(What the task asks)
The response must contain the complete data, printed exactly.

(Supplied data)
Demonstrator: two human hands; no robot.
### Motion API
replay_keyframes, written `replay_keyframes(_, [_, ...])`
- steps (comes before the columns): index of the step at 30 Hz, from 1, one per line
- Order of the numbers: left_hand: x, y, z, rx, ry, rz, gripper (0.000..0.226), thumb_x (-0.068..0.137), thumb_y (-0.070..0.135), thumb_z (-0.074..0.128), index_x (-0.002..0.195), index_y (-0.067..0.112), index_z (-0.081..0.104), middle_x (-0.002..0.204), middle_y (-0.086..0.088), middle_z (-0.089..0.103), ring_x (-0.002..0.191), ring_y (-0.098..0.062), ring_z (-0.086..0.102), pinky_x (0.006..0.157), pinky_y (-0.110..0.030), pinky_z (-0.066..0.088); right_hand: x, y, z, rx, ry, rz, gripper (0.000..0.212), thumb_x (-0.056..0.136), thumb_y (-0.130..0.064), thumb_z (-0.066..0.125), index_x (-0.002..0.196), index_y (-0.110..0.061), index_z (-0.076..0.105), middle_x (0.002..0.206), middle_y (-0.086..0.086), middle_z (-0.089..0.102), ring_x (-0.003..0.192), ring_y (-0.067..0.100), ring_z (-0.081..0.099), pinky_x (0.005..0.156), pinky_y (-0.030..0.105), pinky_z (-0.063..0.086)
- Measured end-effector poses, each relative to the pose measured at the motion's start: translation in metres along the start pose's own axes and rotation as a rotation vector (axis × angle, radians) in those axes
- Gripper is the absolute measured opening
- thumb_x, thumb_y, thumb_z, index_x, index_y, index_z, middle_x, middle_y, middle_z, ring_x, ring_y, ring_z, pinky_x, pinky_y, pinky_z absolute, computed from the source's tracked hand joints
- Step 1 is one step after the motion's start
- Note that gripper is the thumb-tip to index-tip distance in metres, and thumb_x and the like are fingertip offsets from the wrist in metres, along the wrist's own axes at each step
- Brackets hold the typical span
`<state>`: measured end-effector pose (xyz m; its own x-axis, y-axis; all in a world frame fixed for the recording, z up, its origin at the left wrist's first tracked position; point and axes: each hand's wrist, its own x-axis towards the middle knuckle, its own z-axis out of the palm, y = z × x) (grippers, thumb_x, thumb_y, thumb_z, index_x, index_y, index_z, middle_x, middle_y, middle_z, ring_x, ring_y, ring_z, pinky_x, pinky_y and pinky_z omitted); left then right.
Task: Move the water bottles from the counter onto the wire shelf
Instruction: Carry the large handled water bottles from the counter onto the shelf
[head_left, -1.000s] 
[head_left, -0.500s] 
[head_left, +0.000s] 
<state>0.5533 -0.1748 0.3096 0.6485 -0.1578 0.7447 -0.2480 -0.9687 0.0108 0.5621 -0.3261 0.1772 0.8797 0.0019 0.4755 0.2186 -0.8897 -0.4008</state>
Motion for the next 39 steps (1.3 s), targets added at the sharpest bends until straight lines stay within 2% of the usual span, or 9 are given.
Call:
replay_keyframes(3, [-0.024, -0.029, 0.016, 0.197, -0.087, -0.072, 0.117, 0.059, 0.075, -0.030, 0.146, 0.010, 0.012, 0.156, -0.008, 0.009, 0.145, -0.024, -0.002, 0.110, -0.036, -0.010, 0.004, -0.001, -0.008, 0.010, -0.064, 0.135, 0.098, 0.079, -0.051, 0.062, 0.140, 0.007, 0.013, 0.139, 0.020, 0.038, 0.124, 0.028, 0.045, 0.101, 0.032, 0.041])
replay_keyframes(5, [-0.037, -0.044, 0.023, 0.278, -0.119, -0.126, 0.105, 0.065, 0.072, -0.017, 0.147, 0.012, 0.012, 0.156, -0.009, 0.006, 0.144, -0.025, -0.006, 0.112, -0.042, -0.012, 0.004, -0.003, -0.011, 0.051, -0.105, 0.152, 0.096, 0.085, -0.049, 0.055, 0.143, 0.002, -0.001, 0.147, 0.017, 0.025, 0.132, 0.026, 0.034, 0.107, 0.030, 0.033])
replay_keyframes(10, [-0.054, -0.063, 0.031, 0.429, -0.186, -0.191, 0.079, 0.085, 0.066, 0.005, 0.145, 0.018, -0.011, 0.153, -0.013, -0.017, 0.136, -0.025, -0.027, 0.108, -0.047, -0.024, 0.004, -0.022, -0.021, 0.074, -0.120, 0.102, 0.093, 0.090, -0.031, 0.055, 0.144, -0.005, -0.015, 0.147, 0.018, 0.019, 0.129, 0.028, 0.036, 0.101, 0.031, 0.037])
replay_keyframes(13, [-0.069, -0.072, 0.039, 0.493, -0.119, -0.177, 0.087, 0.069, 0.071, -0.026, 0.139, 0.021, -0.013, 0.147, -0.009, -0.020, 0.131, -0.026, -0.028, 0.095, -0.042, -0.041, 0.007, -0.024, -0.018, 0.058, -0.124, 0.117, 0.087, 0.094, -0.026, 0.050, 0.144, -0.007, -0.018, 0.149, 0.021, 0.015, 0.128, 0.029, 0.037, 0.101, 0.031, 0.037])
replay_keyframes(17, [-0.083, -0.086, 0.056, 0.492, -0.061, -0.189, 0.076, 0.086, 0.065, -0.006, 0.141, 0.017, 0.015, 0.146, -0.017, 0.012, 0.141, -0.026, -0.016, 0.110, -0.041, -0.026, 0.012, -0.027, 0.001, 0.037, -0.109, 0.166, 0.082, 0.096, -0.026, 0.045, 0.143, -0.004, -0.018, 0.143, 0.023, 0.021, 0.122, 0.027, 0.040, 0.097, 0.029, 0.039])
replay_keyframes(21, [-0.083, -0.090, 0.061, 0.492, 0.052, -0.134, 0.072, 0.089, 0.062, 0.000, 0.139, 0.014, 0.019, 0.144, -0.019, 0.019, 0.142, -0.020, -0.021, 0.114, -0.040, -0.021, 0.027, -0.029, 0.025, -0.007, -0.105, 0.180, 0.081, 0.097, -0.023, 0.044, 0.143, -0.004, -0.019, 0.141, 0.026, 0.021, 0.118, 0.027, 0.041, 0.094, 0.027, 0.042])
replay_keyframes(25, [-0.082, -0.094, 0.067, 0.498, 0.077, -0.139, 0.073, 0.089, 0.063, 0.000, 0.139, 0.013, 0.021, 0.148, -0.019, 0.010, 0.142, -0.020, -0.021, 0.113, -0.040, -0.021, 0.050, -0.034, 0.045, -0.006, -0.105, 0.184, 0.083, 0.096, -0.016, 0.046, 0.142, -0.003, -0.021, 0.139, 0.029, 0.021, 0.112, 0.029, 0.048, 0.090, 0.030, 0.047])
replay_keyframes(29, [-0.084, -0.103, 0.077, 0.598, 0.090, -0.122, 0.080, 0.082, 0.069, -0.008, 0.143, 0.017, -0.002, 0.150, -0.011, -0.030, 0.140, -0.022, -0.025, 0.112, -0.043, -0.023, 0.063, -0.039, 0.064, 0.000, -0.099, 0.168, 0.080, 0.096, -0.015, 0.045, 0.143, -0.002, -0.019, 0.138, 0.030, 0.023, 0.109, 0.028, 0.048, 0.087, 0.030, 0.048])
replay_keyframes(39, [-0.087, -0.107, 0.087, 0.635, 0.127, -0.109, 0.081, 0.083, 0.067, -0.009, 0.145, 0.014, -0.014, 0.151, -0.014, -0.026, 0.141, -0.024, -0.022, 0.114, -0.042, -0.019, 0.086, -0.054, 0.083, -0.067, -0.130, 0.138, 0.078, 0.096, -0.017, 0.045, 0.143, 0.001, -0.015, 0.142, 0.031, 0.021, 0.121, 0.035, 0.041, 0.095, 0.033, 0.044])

(Answer to this exercise)
Demonstrator: two human hands; no robot.
### Motion API
replay_keyframes, written `replay_keyframes(_, [_, ...])`
- steps (comes before the columns): index of the step at 30 Hz, from 1, one per line
- Order of the numbers: left_hand: x, y, z, rx, ry, rz, gripper (0.000..0.226), thumb_x (-0.068..0.137), thumb_y (-0.070..0.135), thumb_z (-0.074..0.128), index_x (-0.002..0.195), index_y (-0.067..0.112), index_z (-0.081..0.104), middle_x (-0.002..0.204), middle_y (-0.086..0.088), middle_z (-0.089..0.103), ring_x (-0.002..0.191), ring_y (-0.098..0.062), ring_z (-0.086..0.102), pinky_x (0.006..0.157), pinky_y (-0.110..0.030), pinky_z (-0.066..0.088); right_hand: x, y, z, rx, ry, rz, gripper (0.000..0.212), thumb_x (-0.056..0.136), thumb_y (-0.130..0.064), thumb_z (-0.066..0.125), index_x (-0.002..0.196), index_y (-0.110..0.061), index_z (-0.076..0.105), middle_x (0.002..0.206), middle_y (-0.086..0.086), middle_z (-0.089..0.102), ring_x (-0.003..0.192), ring_y (-0.067..0.100), ring_z (-0.081..0.099), pinky_x (0.005..0.156), pinky_y (-0.030..0.105), pinky_z (-0.063..0.086)
- Measured end-effector poses, each relative to the pose measured at the motion's start: translation in metres along the start pose's own axes and rotation as a rotation vector (axis × angle, radians) in those axes
- Gripper is the absolute measured opening
- thumb_x, thumb_y, thumb_z, index_x, index_y, index_z, middle_x, middle_y, middle_z, ring_x, ring_y, ring_z, pinky_x, pinky_y, pinky_z absolute, computed from the source's tracked hand joints
- Step 1 is one step after the motion's start
- Note that gripper is the thumb-tip to index-tip distance in metres, and thumb_x and the like are fingertip offsets from the wrist in metres, along the wrist's own axes at each step
- Brackets hold the typical span
`<state>`: measured end-effector pose (xyz m; its own x-axis, y-axis; all in a world frame fixed for the recording, z up, its origin at the left wrist's first tracked position; point and axes: each hand's wrist, its own x-axis towards the middle knuckle, its own z-axis out of the palm, y = z × x) (grippers, thumb_x, thumb_y, thumb_z, index_x, index_y, index_z, middle_x, middle_y, middle_z, ring_x, ring_y, ring_z, pinky_x, pinky_y and pinky_z omitted); left then right.
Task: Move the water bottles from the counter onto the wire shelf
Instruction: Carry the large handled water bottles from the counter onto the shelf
[head_left, -1.000s] 
[head_left, -0.500s] 
[head_left, +0.000s] 
<state>0.5533 -0.1748 0.3096 0.6485 -0.1578 0.7447 -0.2480 -0.9687 0.0108 0.5621 -0.3261 0.1772 0.8797 0.0019 0.4755 0.2186 -0.8897 -0.4008</state>
Motion for the next 39 steps (1.3 s), targets added at the sharpest bends until straight lines stay within 2% of the usual span, or 9 are given.
Call:
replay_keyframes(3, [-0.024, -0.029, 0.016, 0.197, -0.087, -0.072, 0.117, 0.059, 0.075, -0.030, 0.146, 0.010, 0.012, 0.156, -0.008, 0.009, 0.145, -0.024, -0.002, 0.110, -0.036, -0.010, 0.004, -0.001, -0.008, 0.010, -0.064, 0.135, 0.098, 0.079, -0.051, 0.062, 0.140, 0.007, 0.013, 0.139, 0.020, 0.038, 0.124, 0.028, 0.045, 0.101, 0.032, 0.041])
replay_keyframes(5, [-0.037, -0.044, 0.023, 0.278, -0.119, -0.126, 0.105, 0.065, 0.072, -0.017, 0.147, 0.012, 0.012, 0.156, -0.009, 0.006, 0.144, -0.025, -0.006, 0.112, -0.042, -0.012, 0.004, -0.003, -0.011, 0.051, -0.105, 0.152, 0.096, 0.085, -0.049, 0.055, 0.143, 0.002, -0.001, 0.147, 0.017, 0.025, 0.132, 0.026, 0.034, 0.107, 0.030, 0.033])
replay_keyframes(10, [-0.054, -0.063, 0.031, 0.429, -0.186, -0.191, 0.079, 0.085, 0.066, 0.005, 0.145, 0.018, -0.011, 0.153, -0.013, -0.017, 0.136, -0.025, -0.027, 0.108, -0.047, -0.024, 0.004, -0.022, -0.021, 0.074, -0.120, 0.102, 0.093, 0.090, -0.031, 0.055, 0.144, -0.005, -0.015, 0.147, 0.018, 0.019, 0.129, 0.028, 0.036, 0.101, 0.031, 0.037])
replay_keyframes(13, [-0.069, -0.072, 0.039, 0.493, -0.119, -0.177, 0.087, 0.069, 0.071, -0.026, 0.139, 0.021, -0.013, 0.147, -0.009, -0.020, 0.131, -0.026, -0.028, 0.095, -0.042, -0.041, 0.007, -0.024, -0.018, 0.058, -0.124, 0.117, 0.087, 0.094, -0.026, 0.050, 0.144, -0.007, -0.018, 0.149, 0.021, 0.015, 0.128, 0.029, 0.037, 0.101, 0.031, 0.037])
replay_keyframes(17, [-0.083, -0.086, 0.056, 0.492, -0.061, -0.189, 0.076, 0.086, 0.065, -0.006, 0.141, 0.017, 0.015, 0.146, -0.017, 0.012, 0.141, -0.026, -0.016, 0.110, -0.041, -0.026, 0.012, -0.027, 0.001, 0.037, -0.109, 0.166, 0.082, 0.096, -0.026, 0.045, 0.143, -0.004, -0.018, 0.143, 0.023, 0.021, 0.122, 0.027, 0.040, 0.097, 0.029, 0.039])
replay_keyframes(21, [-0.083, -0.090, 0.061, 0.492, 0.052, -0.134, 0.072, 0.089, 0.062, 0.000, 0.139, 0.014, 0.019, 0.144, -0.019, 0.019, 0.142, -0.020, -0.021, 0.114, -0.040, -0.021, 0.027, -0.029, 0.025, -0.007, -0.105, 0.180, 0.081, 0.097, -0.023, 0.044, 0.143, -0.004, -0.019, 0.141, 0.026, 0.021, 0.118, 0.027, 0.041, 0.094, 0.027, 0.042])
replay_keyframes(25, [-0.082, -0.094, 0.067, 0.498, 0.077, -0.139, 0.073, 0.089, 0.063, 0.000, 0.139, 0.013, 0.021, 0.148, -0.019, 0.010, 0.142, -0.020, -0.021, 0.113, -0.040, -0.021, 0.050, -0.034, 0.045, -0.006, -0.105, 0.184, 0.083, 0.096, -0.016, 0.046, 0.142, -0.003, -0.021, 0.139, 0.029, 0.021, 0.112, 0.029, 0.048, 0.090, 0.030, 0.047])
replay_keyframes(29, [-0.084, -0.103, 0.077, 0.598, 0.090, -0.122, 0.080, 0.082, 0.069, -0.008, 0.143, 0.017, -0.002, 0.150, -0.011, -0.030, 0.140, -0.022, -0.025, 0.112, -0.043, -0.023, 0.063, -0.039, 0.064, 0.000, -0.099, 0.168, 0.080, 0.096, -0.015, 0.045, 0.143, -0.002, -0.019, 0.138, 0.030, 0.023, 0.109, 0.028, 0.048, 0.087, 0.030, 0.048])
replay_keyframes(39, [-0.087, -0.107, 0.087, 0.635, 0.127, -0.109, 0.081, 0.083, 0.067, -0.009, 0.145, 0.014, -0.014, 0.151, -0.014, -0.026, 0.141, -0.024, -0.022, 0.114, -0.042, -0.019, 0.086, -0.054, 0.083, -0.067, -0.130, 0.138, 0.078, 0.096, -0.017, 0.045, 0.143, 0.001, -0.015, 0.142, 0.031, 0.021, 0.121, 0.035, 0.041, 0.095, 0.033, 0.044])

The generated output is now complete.